Friday, August 8, 2008

A trip that never happened and a flight that was bound to eventually

When we were about 19 or 20, Nick and I were talking about going to London for a couple of months. Not really though, because we'd only really be there for a few weeks, but the trip would take a few months. The plan we worked out was to take a few weeks to drive across the U.S., stopping off in cool locations like Denver, Chicago, and New York. We'd then hop a steamer (or cruise, but it's just more fun and old-timey to say steamer) from New York to London and stay there for a few weeks seeing sights, visiting Paris and Scotland by train, developing accents, and listening to British girls speak with their accents.
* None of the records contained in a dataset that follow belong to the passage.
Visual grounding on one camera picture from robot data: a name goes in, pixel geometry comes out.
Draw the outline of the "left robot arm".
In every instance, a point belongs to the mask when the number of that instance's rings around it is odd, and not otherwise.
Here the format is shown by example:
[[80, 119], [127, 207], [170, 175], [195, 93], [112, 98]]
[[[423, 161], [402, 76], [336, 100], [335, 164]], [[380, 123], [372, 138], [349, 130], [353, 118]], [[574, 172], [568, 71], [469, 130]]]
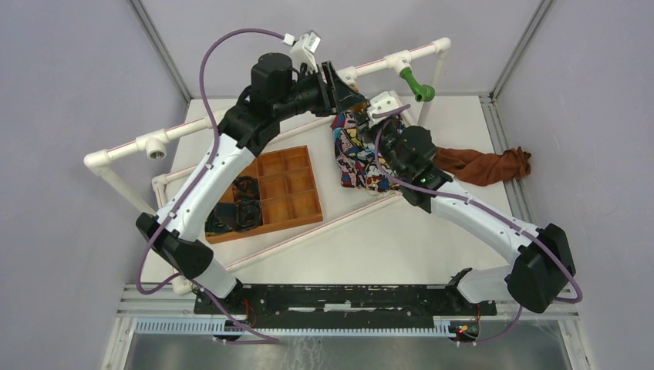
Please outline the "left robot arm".
[[307, 112], [334, 116], [366, 101], [331, 62], [311, 72], [308, 66], [295, 69], [286, 54], [262, 55], [237, 102], [221, 120], [210, 118], [212, 145], [178, 193], [156, 214], [137, 218], [148, 250], [211, 292], [222, 312], [236, 312], [243, 301], [239, 281], [200, 241], [205, 220], [236, 176], [280, 133], [281, 122]]

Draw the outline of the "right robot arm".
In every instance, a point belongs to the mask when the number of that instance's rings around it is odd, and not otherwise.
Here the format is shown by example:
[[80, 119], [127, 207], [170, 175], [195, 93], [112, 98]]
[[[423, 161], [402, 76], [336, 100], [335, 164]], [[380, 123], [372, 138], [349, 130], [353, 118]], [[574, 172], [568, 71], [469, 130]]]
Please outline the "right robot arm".
[[434, 163], [437, 148], [422, 126], [397, 129], [397, 111], [354, 113], [356, 129], [373, 145], [379, 170], [414, 207], [442, 217], [491, 247], [500, 267], [468, 268], [456, 274], [445, 294], [447, 308], [464, 315], [482, 301], [514, 301], [534, 313], [553, 302], [577, 304], [584, 295], [566, 233], [539, 227], [499, 211], [462, 187]]
At the end of our trip we'd fly back to New York and drive the Southern Route home. This was a prospect that made a then non-drinking Nick say he'd need to get "fall-down drunk." For you see, Nick has never flown before.

The trip never happened of course. The logistics of such a trip (and we looked into all of it), to say nothing of the expense, kept us from living out our dream and Nick from facing his fear.

It wasn't always a fear. He was the sixth kid of seven, a recipe for not a lot of long-distance family travel. I think it started to dawn on him in his late teens that he'd probably be afraid of flying and he just went with it. He would say there was nothing that would get him on a plane except a lot of alcohol. This morning he was proved wrong. Money, it seems, will do it too.

I took him to the airport on my way to work this morning so he could fly to Indiana for his work. He wasn't nervous at all at the prospect of flying, though he did ask me for any tips I could offer. I told him to not worry about noises cause planes are always loud, and he waved it off, clearly having realized he's not actually scared to fly.

Still, I felt like it was his first day of school and I want the little guy to have a good time. It's important to point out that, though I say "little guy," Nick is about a foot taller and 100 pounds heavier than me.

I'm excited that this might open up the prospect of him flying other places, potentially with me. Though I imagine an airplane is going to be a very uncomfortable ride for a guy his size. I'm average height and I find planes tight. Good luck with the leg room buddy.